══ Given information

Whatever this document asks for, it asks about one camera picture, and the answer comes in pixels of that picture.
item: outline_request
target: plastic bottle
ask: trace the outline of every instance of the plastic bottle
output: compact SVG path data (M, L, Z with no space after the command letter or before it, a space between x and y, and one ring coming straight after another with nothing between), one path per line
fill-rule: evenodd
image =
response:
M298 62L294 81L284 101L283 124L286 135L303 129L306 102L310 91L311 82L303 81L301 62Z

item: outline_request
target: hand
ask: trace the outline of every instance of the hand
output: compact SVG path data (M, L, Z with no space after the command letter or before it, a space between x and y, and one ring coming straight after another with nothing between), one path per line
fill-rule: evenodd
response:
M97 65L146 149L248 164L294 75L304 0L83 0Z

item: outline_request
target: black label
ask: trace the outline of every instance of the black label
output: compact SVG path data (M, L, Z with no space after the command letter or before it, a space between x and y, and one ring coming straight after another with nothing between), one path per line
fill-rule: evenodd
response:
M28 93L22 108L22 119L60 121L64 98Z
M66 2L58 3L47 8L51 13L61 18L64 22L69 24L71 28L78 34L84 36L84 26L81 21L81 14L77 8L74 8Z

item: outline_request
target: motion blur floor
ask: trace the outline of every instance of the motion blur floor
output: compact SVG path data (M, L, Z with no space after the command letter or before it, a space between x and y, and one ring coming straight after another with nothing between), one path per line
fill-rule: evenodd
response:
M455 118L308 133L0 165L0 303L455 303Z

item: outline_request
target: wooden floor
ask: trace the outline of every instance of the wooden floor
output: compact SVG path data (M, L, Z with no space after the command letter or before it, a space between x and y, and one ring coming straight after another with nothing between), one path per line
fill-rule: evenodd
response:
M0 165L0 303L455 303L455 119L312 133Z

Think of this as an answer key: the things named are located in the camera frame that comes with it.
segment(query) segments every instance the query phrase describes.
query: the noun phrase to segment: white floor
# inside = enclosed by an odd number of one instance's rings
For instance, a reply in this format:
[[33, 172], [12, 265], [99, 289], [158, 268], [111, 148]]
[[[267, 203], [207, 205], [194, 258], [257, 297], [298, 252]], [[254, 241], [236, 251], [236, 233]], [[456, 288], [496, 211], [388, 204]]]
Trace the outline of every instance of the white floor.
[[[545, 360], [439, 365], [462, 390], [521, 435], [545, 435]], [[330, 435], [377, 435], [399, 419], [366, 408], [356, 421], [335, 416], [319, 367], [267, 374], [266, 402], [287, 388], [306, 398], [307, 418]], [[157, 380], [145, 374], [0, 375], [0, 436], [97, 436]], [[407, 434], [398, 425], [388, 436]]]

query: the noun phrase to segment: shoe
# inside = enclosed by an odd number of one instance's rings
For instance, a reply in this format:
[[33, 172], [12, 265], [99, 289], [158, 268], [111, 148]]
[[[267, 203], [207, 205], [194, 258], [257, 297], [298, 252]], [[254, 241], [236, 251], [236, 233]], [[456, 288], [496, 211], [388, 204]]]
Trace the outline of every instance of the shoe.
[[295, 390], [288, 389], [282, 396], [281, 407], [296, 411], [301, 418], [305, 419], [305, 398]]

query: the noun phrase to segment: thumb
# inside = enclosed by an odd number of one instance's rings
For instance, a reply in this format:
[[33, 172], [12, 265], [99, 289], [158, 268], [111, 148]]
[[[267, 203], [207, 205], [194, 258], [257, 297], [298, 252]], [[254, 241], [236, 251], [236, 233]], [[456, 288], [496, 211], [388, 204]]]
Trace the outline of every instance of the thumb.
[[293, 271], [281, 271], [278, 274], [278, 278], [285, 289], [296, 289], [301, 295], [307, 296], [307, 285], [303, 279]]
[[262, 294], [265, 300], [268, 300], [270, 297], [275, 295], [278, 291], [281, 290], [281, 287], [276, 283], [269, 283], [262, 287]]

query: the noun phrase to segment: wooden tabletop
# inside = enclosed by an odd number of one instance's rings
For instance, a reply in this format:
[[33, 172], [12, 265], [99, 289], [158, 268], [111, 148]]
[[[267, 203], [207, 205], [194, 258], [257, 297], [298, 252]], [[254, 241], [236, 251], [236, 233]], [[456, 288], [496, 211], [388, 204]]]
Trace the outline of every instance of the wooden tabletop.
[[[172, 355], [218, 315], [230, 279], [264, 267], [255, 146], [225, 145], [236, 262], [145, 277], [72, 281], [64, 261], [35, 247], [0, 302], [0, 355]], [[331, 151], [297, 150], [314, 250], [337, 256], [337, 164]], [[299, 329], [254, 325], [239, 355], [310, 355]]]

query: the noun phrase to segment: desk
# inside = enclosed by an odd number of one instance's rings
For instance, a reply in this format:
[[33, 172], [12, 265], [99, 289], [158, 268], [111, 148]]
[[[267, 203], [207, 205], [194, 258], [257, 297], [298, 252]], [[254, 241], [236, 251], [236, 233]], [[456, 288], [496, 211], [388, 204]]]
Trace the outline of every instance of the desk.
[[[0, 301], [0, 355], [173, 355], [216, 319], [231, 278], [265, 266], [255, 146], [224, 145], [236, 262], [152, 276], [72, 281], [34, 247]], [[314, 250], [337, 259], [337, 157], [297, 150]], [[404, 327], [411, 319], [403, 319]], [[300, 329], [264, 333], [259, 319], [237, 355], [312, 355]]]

════

Task statement :: Output every record above, exactly as written.

Your solution ::
Whatever this document asks for, it asks about one camera picture, and the answer comes in pixels of that picture.
item: outline_request
target: plastic bottle
ask: trace the outline of every instance of the plastic bottle
output: compact SVG path data (M, L, Z with no space after the command letter or before it, a space between x and y, and one ring coming straight after another with nothing between), one path per line
fill-rule: evenodd
image =
response:
M298 62L294 81L284 101L283 124L286 135L303 129L306 102L310 91L311 82L303 81L301 62Z

item: outline_request
target: hand
ask: trace the outline of every instance of the hand
output: compact SVG path data (M, L, Z with no space after the command letter or before it, a space between x and y, and one ring coming straight after another with nothing between), one path per line
fill-rule: evenodd
response:
M97 65L146 149L248 164L294 75L304 0L83 0Z

item: outline_request
target: black label
ask: trace the outline of every instance of the black label
output: compact SVG path data (M, L, Z with no space after the command letter or before it, a space between x and y, and one ring coming straight after another with nothing between), one path per line
fill-rule: evenodd
response:
M28 93L22 108L22 119L60 121L64 98Z
M66 2L58 3L47 8L51 13L61 18L64 22L69 24L71 28L78 34L84 36L84 26L81 21L81 14L77 8L74 8Z

item: outline_request
target: motion blur floor
ask: trace the outline of every instance of the motion blur floor
output: compact SVG path data (M, L, Z with no space after the command letter or before it, a space between x and y, and one ring coming straight after another with nothing between), one path per line
fill-rule: evenodd
response:
M455 118L308 133L0 165L0 303L455 303Z

item: outline_request
target: wooden floor
ask: trace the outline of every instance of the wooden floor
output: compact SVG path data (M, L, Z with no space after the command letter or before it, a space between x and y, and one ring coming straight after another with nothing between), one path per line
fill-rule: evenodd
response:
M0 165L0 303L455 303L455 119L312 133Z

Think of this as an answer key: the things named are located in the camera frame that comes with it.
segment(query) segments every instance the query phrase describes.
query: the noun phrase to segment: white floor
# inside = enclosed by an odd number of one instance's rings
For instance, a reply in this format:
[[33, 172], [12, 265], [99, 289], [158, 268], [111, 148]]
[[[267, 203], [207, 205], [194, 258], [257, 297], [298, 252]], [[254, 241], [236, 251], [236, 233]], [[456, 288], [496, 211], [388, 204]]]
Trace the outline of every instance of the white floor.
[[[545, 360], [439, 365], [462, 390], [521, 435], [545, 435]], [[330, 435], [377, 435], [399, 419], [366, 408], [356, 421], [335, 416], [319, 367], [267, 374], [266, 402], [287, 388], [306, 398], [307, 418]], [[157, 380], [145, 374], [0, 375], [0, 436], [97, 436]], [[407, 434], [398, 425], [388, 436]]]

query: the noun phrase to segment: shoe
# inside = enclosed by an odd number of one instance's rings
For instance, a reply in this format:
[[33, 172], [12, 265], [99, 289], [158, 268], [111, 148]]
[[[267, 203], [207, 205], [194, 258], [257, 297], [298, 252]], [[254, 241], [236, 251], [236, 233]], [[456, 288], [496, 211], [388, 204]]]
Trace the outline of every instance of the shoe.
[[295, 390], [288, 389], [282, 396], [281, 407], [296, 411], [301, 418], [305, 419], [305, 398]]

query: the noun phrase to segment: thumb
# inside = enclosed by an odd number of one instance's rings
For instance, a reply in this format:
[[33, 172], [12, 265], [99, 289], [158, 268], [111, 148]]
[[[267, 203], [207, 205], [194, 258], [257, 297], [298, 252]], [[254, 241], [236, 251], [236, 233]], [[456, 288], [496, 211], [388, 204]]]
Trace the outline of every instance of the thumb.
[[293, 271], [281, 271], [278, 274], [278, 278], [285, 289], [296, 289], [301, 295], [307, 296], [307, 285], [303, 279]]
[[262, 294], [265, 300], [268, 300], [270, 297], [275, 295], [278, 291], [281, 290], [281, 287], [276, 283], [269, 283], [262, 287]]

query: the noun phrase to segment: wooden tabletop
# inside = enclosed by an odd number of one instance's rings
For instance, a reply in this format:
[[33, 172], [12, 265], [99, 289], [158, 268], [111, 148]]
[[[267, 203], [207, 205], [194, 258], [257, 297], [298, 252]], [[254, 241], [236, 251], [236, 233]], [[456, 288], [496, 211], [388, 204]]]
Trace the outline of every instance of the wooden tabletop.
[[[172, 355], [218, 315], [230, 279], [264, 267], [255, 146], [225, 145], [236, 262], [145, 277], [72, 281], [64, 261], [35, 247], [0, 302], [0, 355]], [[331, 151], [297, 150], [314, 250], [337, 256], [337, 164]], [[299, 329], [254, 325], [239, 355], [310, 355]]]

query: the noun phrase to segment: desk
# inside = enclosed by an odd number of one instance's rings
For instance, a reply in this format:
[[33, 172], [12, 265], [99, 289], [158, 268], [111, 148]]
[[[267, 203], [207, 205], [194, 258], [257, 297], [298, 252]], [[254, 241], [236, 251], [236, 233]], [[456, 288], [496, 211], [388, 204]]]
Trace the outline of every instance of the desk.
[[[0, 301], [0, 355], [173, 355], [216, 319], [231, 278], [265, 266], [255, 146], [224, 145], [236, 262], [152, 276], [72, 281], [34, 247]], [[314, 250], [337, 259], [337, 157], [297, 150]], [[404, 327], [411, 319], [403, 319]], [[300, 329], [264, 333], [259, 319], [237, 355], [312, 355]]]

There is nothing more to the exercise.